As we close a challenging year that stretched us in ways we could never have imagined, it’s time to prepare, yet again, for the unknown. We’re excited to see the end of 2020, but the stressors of this year will not magically disappear on January 1. While we cannot predict or control the future, we can prepare ourselves to handle what comes by developing a self-care plan of protection.
Spa days, weekend getaways, nights in with friends, and selfies all have their place, but self-care is more than feel-good moments and special treats. It’s important to take a holistic approach to overall wellbeing, and that requires us to self-assess, determining what we can do to prevent negative outcomes and produce positive outcomes. In the middle of a global pandemic, we need our self-care to be as structured as our work lives. Particularly for people of color, LGBTQ+ people, and those working in the social justice space, it is critical to have a self-care plan focused on preventing crisis. Here are key steps to creating a safe, positive, protective environment for yourself.

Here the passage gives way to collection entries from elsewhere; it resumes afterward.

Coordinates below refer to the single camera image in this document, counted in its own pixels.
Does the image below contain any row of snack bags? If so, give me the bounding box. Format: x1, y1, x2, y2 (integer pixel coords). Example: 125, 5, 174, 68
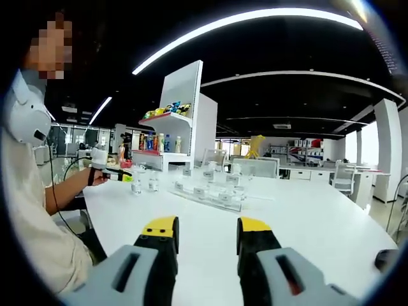
142, 101, 192, 119

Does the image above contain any black cable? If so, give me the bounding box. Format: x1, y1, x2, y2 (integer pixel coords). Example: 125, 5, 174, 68
47, 136, 96, 237
385, 173, 408, 237

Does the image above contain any straight ceiling light strip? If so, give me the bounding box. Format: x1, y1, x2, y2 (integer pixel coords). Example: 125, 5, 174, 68
89, 96, 113, 125

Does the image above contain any row of drink bottles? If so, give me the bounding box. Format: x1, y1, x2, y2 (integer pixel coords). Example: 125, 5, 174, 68
139, 131, 182, 153

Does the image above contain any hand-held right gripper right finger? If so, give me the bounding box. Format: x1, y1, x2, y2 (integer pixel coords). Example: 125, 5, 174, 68
236, 216, 360, 306

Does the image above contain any white display shelf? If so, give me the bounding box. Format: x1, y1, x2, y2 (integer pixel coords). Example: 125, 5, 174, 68
131, 59, 219, 171

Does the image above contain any curved ceiling light strip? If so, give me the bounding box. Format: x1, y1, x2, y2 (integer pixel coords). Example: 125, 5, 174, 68
132, 8, 364, 76

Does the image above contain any person's left hand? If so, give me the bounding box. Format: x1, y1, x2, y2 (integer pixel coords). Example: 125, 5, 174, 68
92, 170, 110, 187

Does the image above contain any row of white desks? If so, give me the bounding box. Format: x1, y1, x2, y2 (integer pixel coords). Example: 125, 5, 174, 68
279, 165, 393, 205

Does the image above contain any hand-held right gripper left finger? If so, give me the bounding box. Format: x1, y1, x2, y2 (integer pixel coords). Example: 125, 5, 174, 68
62, 215, 179, 306

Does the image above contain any white mesh office chair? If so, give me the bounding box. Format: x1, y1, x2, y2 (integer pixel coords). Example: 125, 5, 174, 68
331, 163, 356, 195
202, 149, 227, 171

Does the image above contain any white wearable device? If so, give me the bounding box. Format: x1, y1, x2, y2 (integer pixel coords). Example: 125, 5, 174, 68
6, 69, 52, 147

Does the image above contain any storage shelf with boxes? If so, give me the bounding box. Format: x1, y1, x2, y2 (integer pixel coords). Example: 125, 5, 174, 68
269, 137, 324, 166

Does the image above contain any black computer mouse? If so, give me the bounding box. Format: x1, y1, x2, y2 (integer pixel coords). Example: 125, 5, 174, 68
374, 249, 399, 273

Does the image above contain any clear acrylic reagent rack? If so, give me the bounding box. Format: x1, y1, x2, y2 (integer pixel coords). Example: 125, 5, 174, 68
168, 164, 252, 213

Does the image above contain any large dark monitor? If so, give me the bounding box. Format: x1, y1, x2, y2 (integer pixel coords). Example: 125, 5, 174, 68
371, 31, 402, 74

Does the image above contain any person in beige shirt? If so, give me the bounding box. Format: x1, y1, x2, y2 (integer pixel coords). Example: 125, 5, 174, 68
1, 127, 96, 294

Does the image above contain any white desk divider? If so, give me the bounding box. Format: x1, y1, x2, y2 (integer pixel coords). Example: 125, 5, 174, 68
231, 157, 281, 179

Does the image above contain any yellow figure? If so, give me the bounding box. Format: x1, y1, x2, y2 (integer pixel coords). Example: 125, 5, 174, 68
245, 134, 266, 160

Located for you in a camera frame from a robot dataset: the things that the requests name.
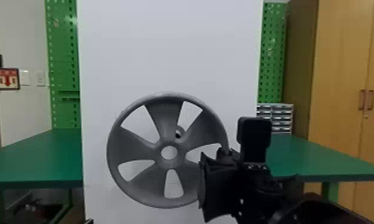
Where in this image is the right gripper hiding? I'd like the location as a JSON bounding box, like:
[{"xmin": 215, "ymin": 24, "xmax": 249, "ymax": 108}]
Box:
[{"xmin": 197, "ymin": 147, "xmax": 253, "ymax": 224}]

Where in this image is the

What makes you uncomfortable? What don’t you want to do? What needs to stop in order to give you more room to take care of yourself? Get clear on these things for yourself, then clearly and firmly communicate them to others. Is your sleep compromised because people in your life call you at all hours with their “emergency” situations? Tell them you want to be there for them, but only have the capacity to help when you’re well-rested.
Set yourself up for success
If you need help enforcing boundaries, make use of automated tools that make the intervention for you. For example, if you find it hard to ignore incoming calls and messages even when you’re sleeping, enable the Do Not Disturb function. Let your family members and friends know that your phone is doing the work for you during your off hours. That way, they’ll realize this is something you’re doing for yourself, not to them.
Craft go-to lines
Do you have a hard time enforcing your boundaries or advocating for yourself? Spend some time coming up with one-liners that make your position clear and that you aren’t afraid to actually say. If you’re often the punchline in your family’s jokes, you may want to challenge them, but with the same energy. “Thirty years and zero people with an original joke. I’m over it. Why aren’t you?” If you’re always expected to take on parental responsibilities, you can say, “I almost forgot, these children have two parents.” Your lines can be earnest, funny, or biting. Craft the ones you find yourself reaching for, but can’t quite grasp in the moment, so they’ll suit your needs and your personality.

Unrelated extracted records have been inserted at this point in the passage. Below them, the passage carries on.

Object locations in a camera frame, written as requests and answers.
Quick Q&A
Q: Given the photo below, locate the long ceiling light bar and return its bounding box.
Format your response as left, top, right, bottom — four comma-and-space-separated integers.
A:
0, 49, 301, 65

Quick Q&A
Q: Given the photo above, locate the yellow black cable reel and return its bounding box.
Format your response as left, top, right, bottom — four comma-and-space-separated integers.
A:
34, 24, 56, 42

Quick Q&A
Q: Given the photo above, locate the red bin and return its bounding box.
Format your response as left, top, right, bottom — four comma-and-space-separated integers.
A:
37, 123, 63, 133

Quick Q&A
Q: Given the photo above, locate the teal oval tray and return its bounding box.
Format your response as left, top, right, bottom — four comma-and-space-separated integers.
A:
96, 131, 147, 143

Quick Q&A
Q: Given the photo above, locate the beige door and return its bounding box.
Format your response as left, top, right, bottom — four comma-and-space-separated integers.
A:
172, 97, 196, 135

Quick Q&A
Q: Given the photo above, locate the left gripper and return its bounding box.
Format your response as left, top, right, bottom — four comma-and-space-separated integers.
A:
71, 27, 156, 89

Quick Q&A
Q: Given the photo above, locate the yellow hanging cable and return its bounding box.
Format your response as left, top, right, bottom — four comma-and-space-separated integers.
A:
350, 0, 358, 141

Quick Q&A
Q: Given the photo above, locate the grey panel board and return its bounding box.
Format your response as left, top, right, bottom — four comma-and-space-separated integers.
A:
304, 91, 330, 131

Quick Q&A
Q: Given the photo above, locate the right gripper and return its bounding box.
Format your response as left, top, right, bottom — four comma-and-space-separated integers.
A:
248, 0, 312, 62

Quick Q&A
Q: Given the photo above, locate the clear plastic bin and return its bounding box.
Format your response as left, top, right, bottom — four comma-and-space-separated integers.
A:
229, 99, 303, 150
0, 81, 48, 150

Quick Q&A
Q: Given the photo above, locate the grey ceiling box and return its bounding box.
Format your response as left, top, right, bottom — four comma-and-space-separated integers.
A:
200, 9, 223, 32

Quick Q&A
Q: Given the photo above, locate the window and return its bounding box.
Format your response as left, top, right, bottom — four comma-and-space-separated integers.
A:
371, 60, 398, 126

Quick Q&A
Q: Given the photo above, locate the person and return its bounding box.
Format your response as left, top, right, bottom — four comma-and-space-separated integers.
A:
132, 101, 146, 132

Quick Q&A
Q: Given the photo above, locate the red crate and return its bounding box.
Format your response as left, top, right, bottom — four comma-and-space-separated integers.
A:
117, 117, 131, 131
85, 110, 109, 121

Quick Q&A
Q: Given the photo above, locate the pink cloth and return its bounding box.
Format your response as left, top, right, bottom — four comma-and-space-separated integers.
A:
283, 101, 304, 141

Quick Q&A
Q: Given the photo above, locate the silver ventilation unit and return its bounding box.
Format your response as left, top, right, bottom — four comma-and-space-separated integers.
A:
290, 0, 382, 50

You already know what throws you off course. Come up with ways to avoid those situations or handle them in better ways. Are you often running late or stressed about time? Set alarms with helpful descriptions. “Ten minute warning” on your phone screen may be just what you need to get shoes on feet and keys in hand. Wondering how you spent so much money at the end of every month? It’s time for a budget. It can be as simple as a spreadsheet with your income, monthly expenses, savings, and spending money. Consult it every time you even think about making a financial transaction. Discipline comes with practice, and with practice comes discipline.
Talk to your employer
One of the areas we often overlook in our self-care is work and the workplace. Talk to your employer about specific needs or issues. The shift to the work-from-home environment has not been smooth for everyone. Is there an unreasonable demand of your time because you’re no longer in office? Let your employer know if endless meetings are keeping you from producing deliverables. Have you received no support to make your at-home workspace functional? It’s okay to ask your employer to provide a proper office chair, desk, or printer. You spend a lot of time at work and times are already tough, so don’t hesitate to be clear about what you need to succeed.
Spend some time during the holidays thinking about where you struggle and how things can be made easier. You deserve a break and yes, go get pampered! Just don’t forget to be proactive. You wear more layers when it’s cold and focus on your immune system during flu season. Likewise, prepare yourself for the new year by anticipating your own needs and creating systems to help you meet them in the moment. Prevention is better than cure. Prioritize and protect yourself. This is the highest form of self-care.